Cameroun-Union européenne : Jean-Marc Châtaigner dresse le bilan d’un partenariat « fiable et constant »
Cameroun-Union européenne : Jean-Marc Châtaigner dresse le bilan d’un partenariat « fiable et constant »
En fin de mission au Cameroun, le chef de la délégation de l’Union européenne, Jean-Marc Châtaigner, a été reçu mercredi par le ministre de la Communication, René Emmanuel Sadi. À la sortie de cette audience, il a évoqué les principaux axes de la coopération entre le Cameroun et l’Union européenne, notamment les infrastructures, le développement du secteur privé, l’accompagnement des jeunes et des femmes, ainsi que la lutte contre les infox.
La coopération entre le Cameroun et l’Union européenne s’est invitée au cœur des échanges entre le ministre de la Communication, René Emmanuel Sadi, et le chef de la délégation de l’Union européenne au Cameroun, Jean-Marc Châtaigner. En fin de mission, le diplomate européen a profité de sa sortie d’audience pour dresser un aperçu des principaux programmes conduits par l’Union européenne aux côtés du Cameroun.

Parmi les domaines évoqués figurent les infrastructures, secteur dans lequel l’Union européenne accompagne plusieurs projets structurants. Jean-Marc Châtaigner a notamment cité le pont sur le Logone, réalisé dans le cadre de la coopération entre le Cameroun et le Tchad, le barrage hydroélectrique de Nachtigal, ainsi que le projet de pont sur le Ntem avec la Guinée équatoriale.
À travers ces différents projets, l’Union européenne entend contribuer à la mise en œuvre des politiques de développement du Cameroun et de sa Stratégie nationale de développement. « Nous soutenons les politiques de développement et la Stratégie nationale de développement du Cameroun », a-t-il souligné.
Au-delà des grands projets d’infrastructures, le diplomate européen a insisté sur l’importance accordée au secteur privé. À ses yeux, le développement économique ne peut être durable sans un tissu entrepreneurial suffisamment fort.
Il s’est dit particulièrement satisfait de l’accompagnement apporté par l’Union européenne dans ce domaine, mais aussi des initiatives destinées à soutenir la jeunesse et les femmes camerounaises. Des catégories qu’il considère comme essentielles pour les perspectives d’avenir du pays.
Cette coopération, a-t-il relevé, repose sur une relation qui dépasse le seul cadre de l’aide au développement. Jean-Marc Châtaigner considère ainsi l’Union européenne comme un partenaire « fiable » et « constant » du Cameroun, avec lequel elle entretient des relations depuis plus de 50 ans.

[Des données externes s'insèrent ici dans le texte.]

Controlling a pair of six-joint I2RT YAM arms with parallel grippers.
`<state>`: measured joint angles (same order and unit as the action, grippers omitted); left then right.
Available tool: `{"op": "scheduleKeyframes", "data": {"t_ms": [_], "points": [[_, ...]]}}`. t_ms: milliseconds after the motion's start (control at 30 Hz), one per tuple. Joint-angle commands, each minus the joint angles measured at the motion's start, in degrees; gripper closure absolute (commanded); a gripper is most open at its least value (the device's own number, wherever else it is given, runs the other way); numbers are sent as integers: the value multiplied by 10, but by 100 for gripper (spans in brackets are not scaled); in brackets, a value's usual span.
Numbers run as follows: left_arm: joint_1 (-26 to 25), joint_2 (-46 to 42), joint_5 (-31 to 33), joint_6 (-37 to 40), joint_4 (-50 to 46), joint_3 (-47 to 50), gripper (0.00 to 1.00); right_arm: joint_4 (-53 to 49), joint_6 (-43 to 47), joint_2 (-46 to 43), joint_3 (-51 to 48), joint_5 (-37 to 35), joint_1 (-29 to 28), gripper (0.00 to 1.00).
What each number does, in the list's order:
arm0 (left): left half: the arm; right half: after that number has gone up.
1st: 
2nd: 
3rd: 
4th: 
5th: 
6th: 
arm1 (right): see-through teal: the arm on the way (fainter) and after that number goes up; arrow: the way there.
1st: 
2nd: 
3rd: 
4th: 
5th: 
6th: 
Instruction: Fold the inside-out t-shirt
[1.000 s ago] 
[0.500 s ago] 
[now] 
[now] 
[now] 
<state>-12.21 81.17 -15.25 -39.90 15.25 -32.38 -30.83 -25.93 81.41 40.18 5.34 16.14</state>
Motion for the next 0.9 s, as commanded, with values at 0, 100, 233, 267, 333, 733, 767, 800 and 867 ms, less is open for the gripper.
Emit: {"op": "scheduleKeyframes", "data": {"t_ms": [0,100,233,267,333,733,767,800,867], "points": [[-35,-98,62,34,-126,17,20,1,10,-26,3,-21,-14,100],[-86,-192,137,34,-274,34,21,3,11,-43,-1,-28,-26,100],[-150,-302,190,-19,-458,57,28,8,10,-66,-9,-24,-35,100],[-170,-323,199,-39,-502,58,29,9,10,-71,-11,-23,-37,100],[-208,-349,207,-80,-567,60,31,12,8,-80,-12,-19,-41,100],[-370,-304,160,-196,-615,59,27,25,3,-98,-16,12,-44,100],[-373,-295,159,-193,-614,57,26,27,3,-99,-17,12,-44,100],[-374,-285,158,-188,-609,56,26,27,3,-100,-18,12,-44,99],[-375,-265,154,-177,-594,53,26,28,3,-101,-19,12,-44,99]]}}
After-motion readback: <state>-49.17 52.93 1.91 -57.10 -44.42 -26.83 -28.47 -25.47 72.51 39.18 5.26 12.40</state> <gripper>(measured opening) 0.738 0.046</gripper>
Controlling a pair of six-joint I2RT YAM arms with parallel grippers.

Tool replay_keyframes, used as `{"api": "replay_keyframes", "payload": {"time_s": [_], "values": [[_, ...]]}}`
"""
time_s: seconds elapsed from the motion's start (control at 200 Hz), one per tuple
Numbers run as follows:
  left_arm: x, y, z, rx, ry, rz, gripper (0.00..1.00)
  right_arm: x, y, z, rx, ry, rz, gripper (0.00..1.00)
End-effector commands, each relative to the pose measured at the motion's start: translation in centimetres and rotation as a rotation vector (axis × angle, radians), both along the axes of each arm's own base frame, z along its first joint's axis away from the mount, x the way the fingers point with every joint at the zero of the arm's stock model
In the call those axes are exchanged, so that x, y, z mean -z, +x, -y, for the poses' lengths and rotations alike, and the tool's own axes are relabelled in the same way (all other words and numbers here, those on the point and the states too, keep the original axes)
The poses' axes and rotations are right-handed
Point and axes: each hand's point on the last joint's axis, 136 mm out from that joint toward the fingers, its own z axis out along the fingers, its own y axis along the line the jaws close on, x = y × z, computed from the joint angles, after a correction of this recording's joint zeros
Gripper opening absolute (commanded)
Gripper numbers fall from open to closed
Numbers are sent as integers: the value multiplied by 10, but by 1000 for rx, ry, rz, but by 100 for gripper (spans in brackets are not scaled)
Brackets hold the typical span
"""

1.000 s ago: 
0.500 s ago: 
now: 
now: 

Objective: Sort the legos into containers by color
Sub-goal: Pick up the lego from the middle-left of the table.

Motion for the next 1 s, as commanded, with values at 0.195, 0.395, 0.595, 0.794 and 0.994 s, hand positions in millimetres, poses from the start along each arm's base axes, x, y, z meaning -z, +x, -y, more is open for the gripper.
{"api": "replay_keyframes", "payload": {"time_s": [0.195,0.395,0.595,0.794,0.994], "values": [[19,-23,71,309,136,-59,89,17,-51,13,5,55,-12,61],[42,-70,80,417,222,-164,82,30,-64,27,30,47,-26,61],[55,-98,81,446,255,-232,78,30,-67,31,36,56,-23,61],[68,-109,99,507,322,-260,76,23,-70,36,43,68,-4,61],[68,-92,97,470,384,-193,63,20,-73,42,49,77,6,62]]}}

Le partenariat présente également, selon lui, des intérêts pour les deux parties. Pour l’Union européenne, le Cameroun représente notamment un marché et un espace de coopération économique. « C’est un intérêt commun que nous avons », a-t-il résumé.
La communication et l’information ont également figuré parmi les sujets abordés lors de l’audience. Sur ce terrain, Jean-Marc Châtaigner a rappelé les échanges réguliers entre l’Union européenne et le ministère de la Communication autour de la lutte contre les fausses informations.
Le diplomate a notamment insisté sur la nécessité de promouvoir une information fiable et vérifiée, dans un contexte marqué par la circulation rapide des infox. Cette coopération porte également sur la formation des journalistes, autre volet auquel l’Union européenne accorde une attention particulière.
Pour Jean-Marc Châtaigner, la vérification de l’information demeure essentielle. « Il faut bien sûr toujours s’assurer d’une information fiable, vérifier », a-t-il insisté, soulignant l’importance de poursuivre les échanges avec les autorités camerounaises et les professionnels des médias sur ces questions.
Des souvenirs marqués par la cuisine et la culture camerounaises
Au moment de se projeter vers son départ, le chef de la délégation de l’Union européenne a également livré une dimension plus personnelle de son séjour au Cameroun.
Interrogé sur les souvenirs qu’il conservera du pays, il a évoqué « beaucoup d’attachement » et « beaucoup d’amitié », mais aussi les personnalités rencontrées au cours de sa mission.
La gastronomie camerounaise occupe une place particulière dans ces souvenirs. Le diplomate a cité avec enthousiasme le beignet-haricot de Maman Angèle à Akwa, le ndolé royal et le taro accompagné de sa sauce jaune. La musique et les musiciens camerounais figurent également parmi les éléments qui, dit-il, resteront dans sa mémoire.
Une manière, pour le diplomate européen en fin de mission, de résumer une relation avec le Cameroun qui aura été à la fois institutionnelle, économique, mais aussi humaine et culturelle.